We've seen people give their all for Great Britain, from the brilliance of Farah, Ennis, Wiggins etc, to the dejection of the two rowers who won silver, with Mark Hunter being carried out of his boat by Sir Steve Redgrave and then claiming that they "let the nation down", to Dominic King finishing last in the 50km walk to an incredible reception. Winning medals is great, but to give your all for your country is worth so much more. I'm not afraid to say that at times my eyes have began to well up seeing these magnificent people represent us.

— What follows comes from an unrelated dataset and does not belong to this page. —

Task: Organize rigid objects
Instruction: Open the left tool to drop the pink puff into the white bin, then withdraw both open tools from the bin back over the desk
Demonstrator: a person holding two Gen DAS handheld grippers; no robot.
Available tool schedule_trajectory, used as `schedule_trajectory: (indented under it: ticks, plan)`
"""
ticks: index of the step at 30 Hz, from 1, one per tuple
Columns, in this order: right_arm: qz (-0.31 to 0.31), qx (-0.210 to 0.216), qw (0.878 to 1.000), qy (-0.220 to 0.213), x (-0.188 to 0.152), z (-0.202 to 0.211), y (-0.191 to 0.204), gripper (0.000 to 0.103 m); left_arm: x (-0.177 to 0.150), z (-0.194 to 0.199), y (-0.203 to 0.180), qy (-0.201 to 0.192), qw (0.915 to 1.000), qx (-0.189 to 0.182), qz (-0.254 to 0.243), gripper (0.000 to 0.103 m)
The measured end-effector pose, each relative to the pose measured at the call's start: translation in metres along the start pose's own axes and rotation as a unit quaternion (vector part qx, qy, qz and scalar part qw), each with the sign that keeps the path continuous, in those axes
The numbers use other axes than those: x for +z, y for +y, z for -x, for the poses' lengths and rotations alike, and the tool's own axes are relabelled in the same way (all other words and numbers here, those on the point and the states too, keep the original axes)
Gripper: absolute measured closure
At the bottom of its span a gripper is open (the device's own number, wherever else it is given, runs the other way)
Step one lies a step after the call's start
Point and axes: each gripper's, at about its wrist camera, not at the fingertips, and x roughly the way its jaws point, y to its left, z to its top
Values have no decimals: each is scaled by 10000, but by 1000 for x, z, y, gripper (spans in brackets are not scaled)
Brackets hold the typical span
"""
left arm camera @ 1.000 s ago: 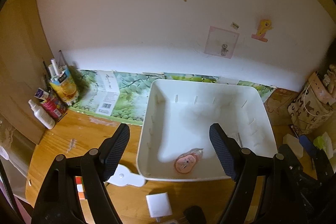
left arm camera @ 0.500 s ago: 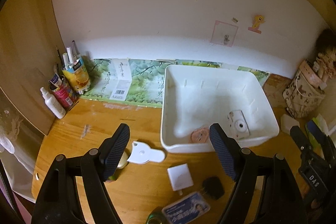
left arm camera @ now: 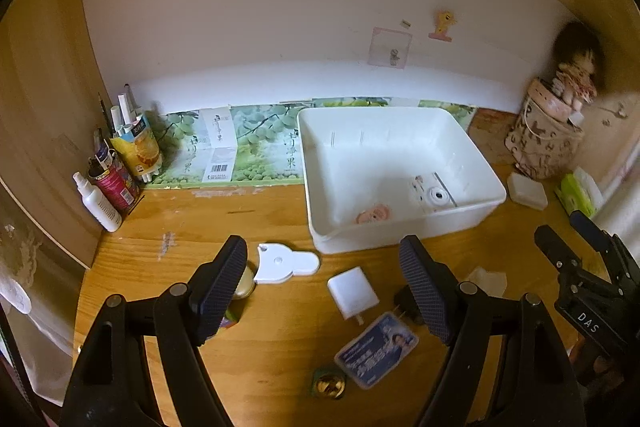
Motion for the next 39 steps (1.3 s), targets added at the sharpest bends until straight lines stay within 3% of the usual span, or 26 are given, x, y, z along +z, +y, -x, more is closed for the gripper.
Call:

And it's not just about Great Britain. We've seen athletes, such as Merve Aydin, finishing with an injury, crying but roared on by the crowd. Sarah Attah, the first emale Saudi Arabian track and field athlete to compete finished last, but for her it was about much more than winning. As Dan the Man mentioned on another thread, watching Oscar Pistorius compete was such an inspiration and I'm sure many will agree. To see the joy on the faces of athletes who finish last, yet for who competing is such an honour is inspiring and will personally be a lasting legacy for me - pride in what you achieve.
Whilst we can't be sure of how long lasting the effects of these games will be, and it already has been slightly tarnished by the tragic death of young Tia Sharp, one thing is for certain that for the last two weeks we've been brought together as one in something special that will be remembered and envied by others for generations to come. And how fitting it was, a year after the London Riots in which multi-culturalism was at the very heart of the conflict, that a Somali immigrant delivers yet another brilliant performance roared on by a nation united.
I'm thoroughly glad that I changed my mind and watched as much of these Olympics as possible. For those who didn't, you've missed out.
Hats off to Great Britain for such a brilliant event. Well done to the organisers, well done to the volunteers, well done to the army, well done to every single athlete and well done to Great Britain for getting behind these Olympics.
I for one, am proud to be British.
How do you feel about these games? Do you still feel that they were a waste of resources or do you believe that it's been a magnificent event?